I'd go for this one. Expressions in #2 may fit in a formal letter or conversation, but they are not quite ideomatic and can be pretentious in daily life.


----------



## SuperXW

I don't know why Skatinginbc always loves to change the daily-life style into elegant intellectual style...That is simply wrong in my opinion. Because by doing this, the context, the speaker's tone and even personality are changed. This is not translating, but misguiding...


----------



## Ghabi

SuperXW said:


> elegant intellectual style...


Unfortunately, they are neither "elegant" nor "intellectual".

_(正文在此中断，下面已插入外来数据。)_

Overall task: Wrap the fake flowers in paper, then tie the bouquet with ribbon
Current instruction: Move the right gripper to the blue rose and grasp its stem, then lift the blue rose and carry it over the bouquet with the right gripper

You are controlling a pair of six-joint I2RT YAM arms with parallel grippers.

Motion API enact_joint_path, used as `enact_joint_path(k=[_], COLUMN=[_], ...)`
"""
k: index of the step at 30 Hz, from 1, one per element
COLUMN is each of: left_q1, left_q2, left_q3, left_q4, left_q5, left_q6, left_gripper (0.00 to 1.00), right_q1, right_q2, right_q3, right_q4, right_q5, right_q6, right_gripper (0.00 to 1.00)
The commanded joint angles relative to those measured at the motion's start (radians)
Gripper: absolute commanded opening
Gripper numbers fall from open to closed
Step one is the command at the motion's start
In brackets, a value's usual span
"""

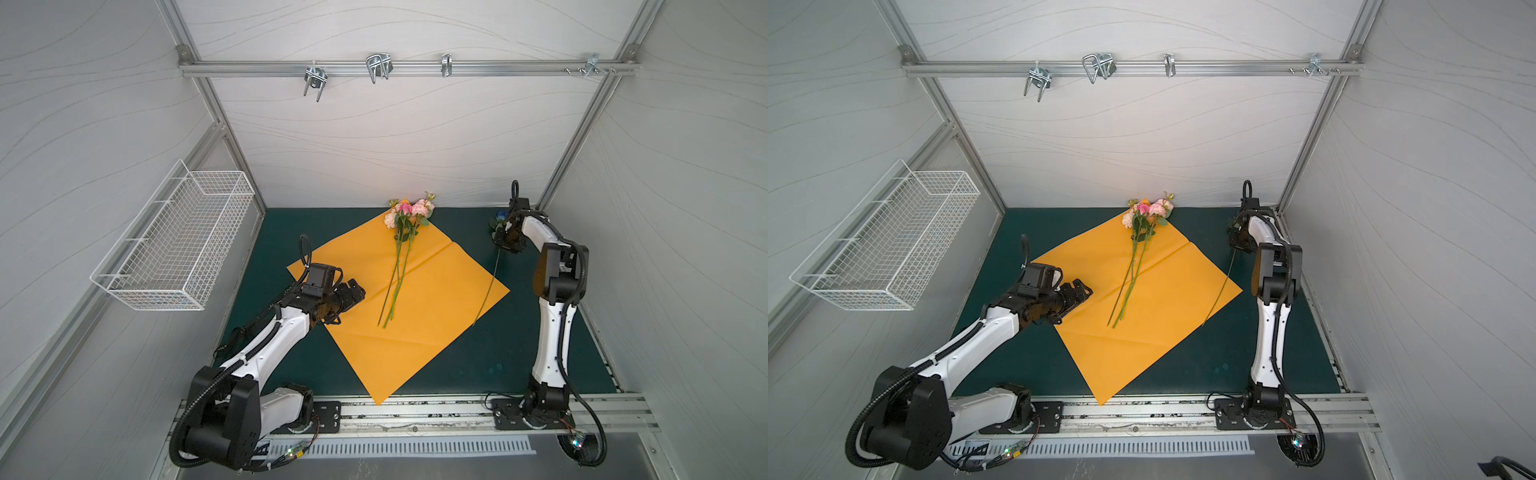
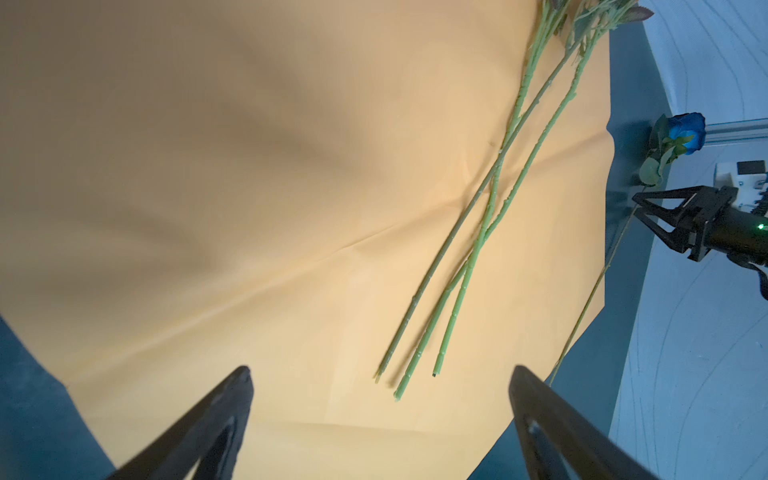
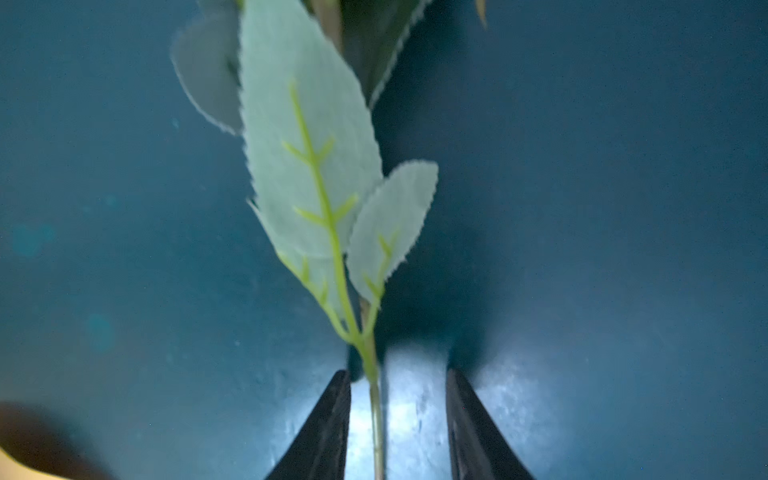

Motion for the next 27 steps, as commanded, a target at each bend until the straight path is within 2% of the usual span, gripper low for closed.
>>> enact_joint_path(k=[1, 3, 7, 8, 13, 19, 23, 27], left_q1=[0.005, 0.005, 0.005, 0.005, 0.006, 0.007, 0.006, 0.006], left_q2=[0.027, 0.037, 0.041, 0.038, 0.018, 0.006, -0.005, -0.017], left_q3=[0.051, 0.051, 0.055, 0.055, 0.054, 0.040, 0.030, 0.021], left_q4=[0.018, 0.025, 0.024, 0.021, 0.006, 0.018, 0.026, 0.028], left_q5=[0.002, 0.006, 0.007, 0.005, -0.007, 0.002, 0.009, 0.012], left_q6=[0.003, -0.001, 0.000, 0.001, 0.008, 0.002, -0.003, -0.005], left_gripper=[0.97, 0.97, 0.97, 0.97, 0.96, 0.96, 0.97, 0.96], right_q1=[-0.003, -0.003, -0.004, -0.003, -0.001, 0.033, 0.110, 0.221], right_q2=[0.061, 0.078, 0.100, 0.098, 0.016, -0.190, -0.346, -0.440], right_q3=[0.054, 0.075, 0.101, 0.104, 0.127, 0.057, -0.077, -0.200], right_q4=[-0.082, -0.094, -0.107, -0.110, -0.127, -0.121, -0.069, 0.019], right_q5=[-0.039, -0.046, -0.044, -0.043, -0.034, -0.087, -0.104, -0.164], right_q6=[-0.043, -0.046, -0.061, -0.067, -0.089, -0.043, 0.018, 0.101], right_gripper=[0.36, 0.29, 0.02, 0.00, 0.00, 0.00, 0.00, 0.00])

> That is simply wrong in my opinion.


Certainly not just in your opinion.


> This is not translating, but misguiding...


Indeed.


----------



## SimonTsai

有點兒 (潦) 草: Your handwriting is not very tidy, although readable.
很很很 (潦) 草: You think that your handwriting is scarcely legible.


----------



## yuechu

Thank you all for your suggestions! I think I will go for one of the more informal ones for now.

@SimonTsai
 Your handwriting is very good! (not messy at all, in my opinion!)

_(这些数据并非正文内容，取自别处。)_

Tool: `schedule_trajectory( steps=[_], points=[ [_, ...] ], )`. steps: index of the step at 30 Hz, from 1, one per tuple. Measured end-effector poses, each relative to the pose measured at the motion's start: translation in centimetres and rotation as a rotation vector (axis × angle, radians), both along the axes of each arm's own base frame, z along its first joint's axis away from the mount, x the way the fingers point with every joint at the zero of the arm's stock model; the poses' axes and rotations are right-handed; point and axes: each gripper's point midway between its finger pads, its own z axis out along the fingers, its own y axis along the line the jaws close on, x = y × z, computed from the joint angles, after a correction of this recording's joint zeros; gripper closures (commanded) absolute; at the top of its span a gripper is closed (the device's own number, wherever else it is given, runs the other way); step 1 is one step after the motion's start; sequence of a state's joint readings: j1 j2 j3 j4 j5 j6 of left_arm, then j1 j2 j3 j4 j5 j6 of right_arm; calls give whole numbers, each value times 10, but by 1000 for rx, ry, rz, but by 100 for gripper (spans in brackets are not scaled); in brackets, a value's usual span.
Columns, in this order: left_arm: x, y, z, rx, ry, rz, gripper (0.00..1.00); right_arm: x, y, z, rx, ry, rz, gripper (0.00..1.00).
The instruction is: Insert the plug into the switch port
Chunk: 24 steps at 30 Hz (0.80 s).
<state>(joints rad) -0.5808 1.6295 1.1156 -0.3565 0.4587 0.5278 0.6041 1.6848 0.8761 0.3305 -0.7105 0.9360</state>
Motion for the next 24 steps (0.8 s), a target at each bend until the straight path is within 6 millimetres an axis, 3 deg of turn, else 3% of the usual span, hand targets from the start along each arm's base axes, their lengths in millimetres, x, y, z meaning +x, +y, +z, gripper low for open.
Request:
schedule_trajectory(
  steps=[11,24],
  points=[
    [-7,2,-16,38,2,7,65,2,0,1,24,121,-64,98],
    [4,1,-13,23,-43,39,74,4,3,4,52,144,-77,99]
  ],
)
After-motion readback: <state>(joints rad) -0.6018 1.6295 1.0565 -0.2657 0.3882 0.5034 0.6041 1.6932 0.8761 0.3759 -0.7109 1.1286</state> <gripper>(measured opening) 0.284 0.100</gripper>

Just a question about 潦草. One dictionary says it is liáocǎo and the character 潦 by itself is pronounced lǎo. Are these both correct and common pronunciations of this character (潦)?
谢谢！


----------



## brofeelgood

我的字寫得
- 很難看 (ugly)
- 慘不忍睹/不堪入目 (so bad it doesn't bear looking at)

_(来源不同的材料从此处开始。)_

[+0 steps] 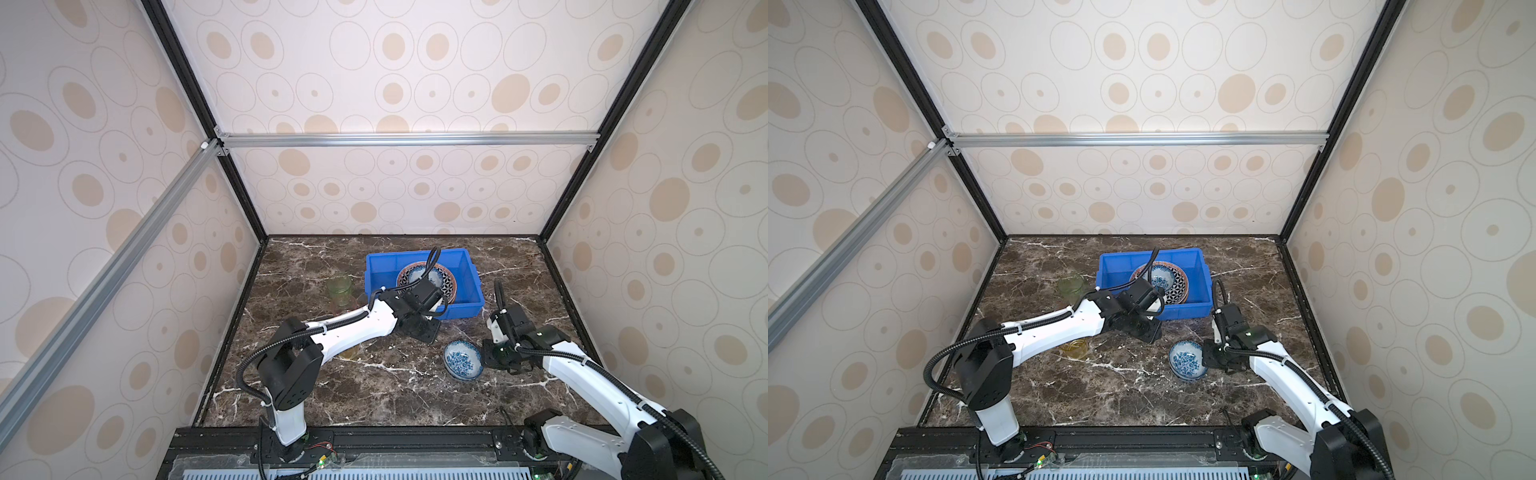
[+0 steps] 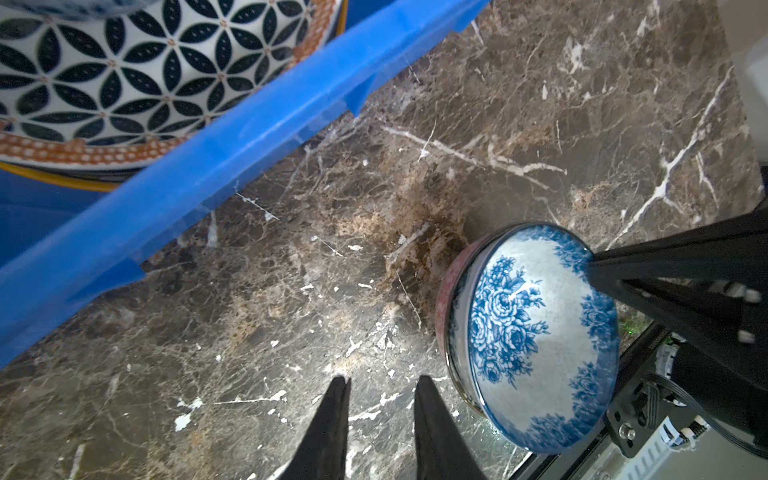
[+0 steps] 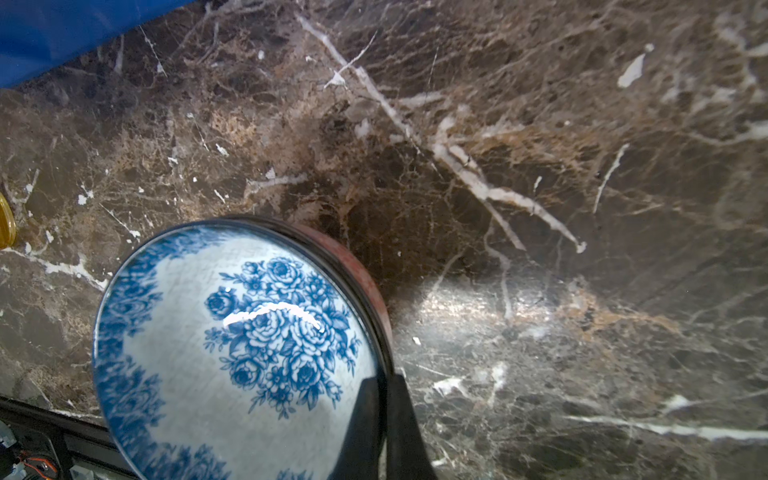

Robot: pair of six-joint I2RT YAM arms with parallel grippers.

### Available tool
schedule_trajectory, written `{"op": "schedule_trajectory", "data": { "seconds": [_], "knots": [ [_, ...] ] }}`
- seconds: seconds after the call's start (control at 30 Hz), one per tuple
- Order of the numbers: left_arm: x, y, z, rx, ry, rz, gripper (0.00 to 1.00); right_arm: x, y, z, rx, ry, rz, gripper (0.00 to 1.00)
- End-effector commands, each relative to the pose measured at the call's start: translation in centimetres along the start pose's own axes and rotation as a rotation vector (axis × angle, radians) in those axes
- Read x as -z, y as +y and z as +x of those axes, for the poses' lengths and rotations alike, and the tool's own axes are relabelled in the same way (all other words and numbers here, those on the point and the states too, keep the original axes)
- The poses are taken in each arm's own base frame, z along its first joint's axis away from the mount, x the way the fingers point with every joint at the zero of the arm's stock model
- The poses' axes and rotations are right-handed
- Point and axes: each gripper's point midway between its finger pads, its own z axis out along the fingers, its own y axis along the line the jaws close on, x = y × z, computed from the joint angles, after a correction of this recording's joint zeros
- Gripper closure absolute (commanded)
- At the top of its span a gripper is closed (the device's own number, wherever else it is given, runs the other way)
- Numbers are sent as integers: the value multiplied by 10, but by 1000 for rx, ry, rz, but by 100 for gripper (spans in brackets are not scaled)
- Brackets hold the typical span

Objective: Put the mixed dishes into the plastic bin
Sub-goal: 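Move the left gripper back to the floral bowl held by the right gripper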

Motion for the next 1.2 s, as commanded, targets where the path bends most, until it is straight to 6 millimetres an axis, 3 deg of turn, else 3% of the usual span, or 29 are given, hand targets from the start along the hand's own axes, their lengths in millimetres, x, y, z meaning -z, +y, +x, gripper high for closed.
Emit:
{"op": "schedule_trajectory", "data": {
  "seconds": [0.0,0.23,1.17],
  "knots": [
    [3,-13,-1,-31,15,11,72,-7,-4,11,0,42,6,94],
    [0,-28,2,-57,38,20,71,-8,-4,11,6,38,8,95],
    [-21,-48,16,-96,119,20,71,-4,-5,11,13,13,-1,95]
  ]
}}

潦草 (slapdash, disorganised) is always liao2 cao3.


----------



## SimonTsai

潦 is typically used in 潦草, and 潦倒, where 潦 is pronounced as 'liáo'.

潦 is pronounced as 'lào' or 'lǎo_'_ when it means a deluge, as a result of a heavy fall of rain.


----------



## Skatinginbc

yuechu said:


> I don't have the best handwriting in English, and it is unfortunately much worse in Chinese (although it will hopefully get better with practice!).


樓主這樣描述，讓我以為, 他講的是小學程度的 penmanship，which "will hopefully get better with practice".   小學生歪歪扭扭、亂七八糟的字是「潦草」嗎？  不是!   記得兒時，想「草」都不知怎個「草」法，挺羨慕大人的草書。若與「速度、草率」無關，也就不是 scribble (= to write hastily or carelessly) 或 「潦草」的概念。  不是潦草，那是什麼？  小學生塗鴉。 所以，我沒用順口的「潦草」，而用了文縐縐的「塗鴉」。 若這樣想因此誤導了讀者，還望各位寬宏大量。 我大腦生來如此，實在無法自控，唯一的解決方法是自我驅逐，以免誤人子弟。


----------



## hx1997

I think Skatinginbc has a point here. 潦草 usually suggests "careless/hasty", and if someone's handwriting is messy not because they are being careless or hasty, but because they are really not good at it, then perhaps it shouldn't be called 潦草. In that case, I think 字写得不好/有点乱 may be a better way to put it.

As to Simon's remark about 很 and 有点儿, I agree, but I'd like to think of my use of 很潦草 as being 谦虚.


----------



## yuechu

Oh, that's a good distinction to know. Thanks, Skatinginbc!


----------



## Skatinginbc

我的心路歷程：讀了樓主的語境解說之後，我覺得樓主講的 "messy writing" 是 "chicken scratch"--亂而難辨。 潦不潦草，好不好看，均非重點。  我才疏學淺，只想到「塗鴉」, 認為其與 "chicken scratch" 的概念最接近。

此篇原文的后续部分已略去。